When we talk about communityism, we can’t ignore:
Who shoulders the risk (shareholders)
Who feels the impact of the risk-taking decisions within the ecosystem (stakeholders)
Who introduces seemingly unnecessary tension to the equation via leech-like qualities (steakeaters)
The answer isn’t “just ban the steakeaters.” That’d be great. But it never works. There’s always a version, big or small, causing an issue somewhere.
The answer, or rather this non-answer but more descriptive idea of communityism, has to include the problem children. How to use them or redirect their annoyances productively at the shareholder and stakeholder levels, together.
Because community only survives and thrives when shareholders and stakeholders find alignment. It’s the obligation shareholders take on. It’s the draw to an ecosystem stakeholders stick around for. And yes, it’s always centered on one group’s risk appetite aligning with a larger group’s support.

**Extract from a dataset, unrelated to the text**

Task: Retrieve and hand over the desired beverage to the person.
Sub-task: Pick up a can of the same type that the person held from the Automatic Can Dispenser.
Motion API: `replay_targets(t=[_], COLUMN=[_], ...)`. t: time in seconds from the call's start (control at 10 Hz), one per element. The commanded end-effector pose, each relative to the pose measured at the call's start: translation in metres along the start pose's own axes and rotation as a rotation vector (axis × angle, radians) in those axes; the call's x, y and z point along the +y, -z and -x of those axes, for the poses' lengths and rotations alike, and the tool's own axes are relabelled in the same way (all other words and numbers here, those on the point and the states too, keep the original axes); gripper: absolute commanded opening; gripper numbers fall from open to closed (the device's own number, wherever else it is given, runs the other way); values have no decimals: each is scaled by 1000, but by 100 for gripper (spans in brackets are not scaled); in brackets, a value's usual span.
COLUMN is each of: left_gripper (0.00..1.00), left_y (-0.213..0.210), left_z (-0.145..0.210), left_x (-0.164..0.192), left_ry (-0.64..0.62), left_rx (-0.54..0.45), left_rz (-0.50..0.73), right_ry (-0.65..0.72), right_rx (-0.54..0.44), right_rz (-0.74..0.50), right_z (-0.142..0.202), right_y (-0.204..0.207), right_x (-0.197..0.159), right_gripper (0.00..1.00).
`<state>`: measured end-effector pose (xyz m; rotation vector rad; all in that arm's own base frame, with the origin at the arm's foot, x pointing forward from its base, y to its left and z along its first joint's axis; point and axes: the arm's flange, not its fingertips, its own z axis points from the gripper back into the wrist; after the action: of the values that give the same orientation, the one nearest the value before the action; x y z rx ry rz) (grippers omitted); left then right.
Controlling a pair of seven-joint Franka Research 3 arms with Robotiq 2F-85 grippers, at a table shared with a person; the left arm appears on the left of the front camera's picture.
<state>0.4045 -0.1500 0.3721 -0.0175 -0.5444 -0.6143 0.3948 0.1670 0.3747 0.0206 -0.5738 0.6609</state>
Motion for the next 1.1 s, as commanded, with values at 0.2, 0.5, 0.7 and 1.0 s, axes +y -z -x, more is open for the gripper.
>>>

You can have tension within the shareholder group, within the stakeholder group, or in between the two. So long as it’s productive tension, that’s the normal quest of finding buy-in and seeking mutual alignment. However!
Steakeaters always negatively impact alignment. I don’t think we can talk about community without understanding their presence. They’re less a thumb on the scale, and more a tiny monster hanging onto the underside of the scale, tipping it in a weird and creepy way.
What do you think?
I’m no philosopher, I’m just trying to get to the root of something that’s bothering me lately as I talk to more community and business builders.
Seeking alignment from the level you’re leading is critical. Knowing your shareholders and stakeholders is critical. But if we don’t also address steakeaters, or parse apart happy/ticked-off parts of the shareholder or stakeholder class, we’re not being realistic.
I have methods for dealing with this, but as my notes indicate, I’m searching for more words/labels to help.
My working theory of communityism is that sometimes the shareholders deal with the steakeaters, sometimes the stakeholders deal with the steakeaters, and on rare occasion both groups oust/get the steakeaters in line together.
Communities fall apart when nobody addresses steakeaters, because all they want is to eat all the meat and then complain when there’s no happy meal. Communities also fall apart when shareholders or stakeholders become infected with a steakeating tribe that ends up hollowing everyone out.
Drop me your thoughts, please.
*I did run into communitarianism too. And some other home definitions of communityism. My issue was they’re too focused on the positive and not the negatively contributing members of community. Watchmen needed Rorschach, this is my attempt to inkblot the shareholder/stakeholder conversation.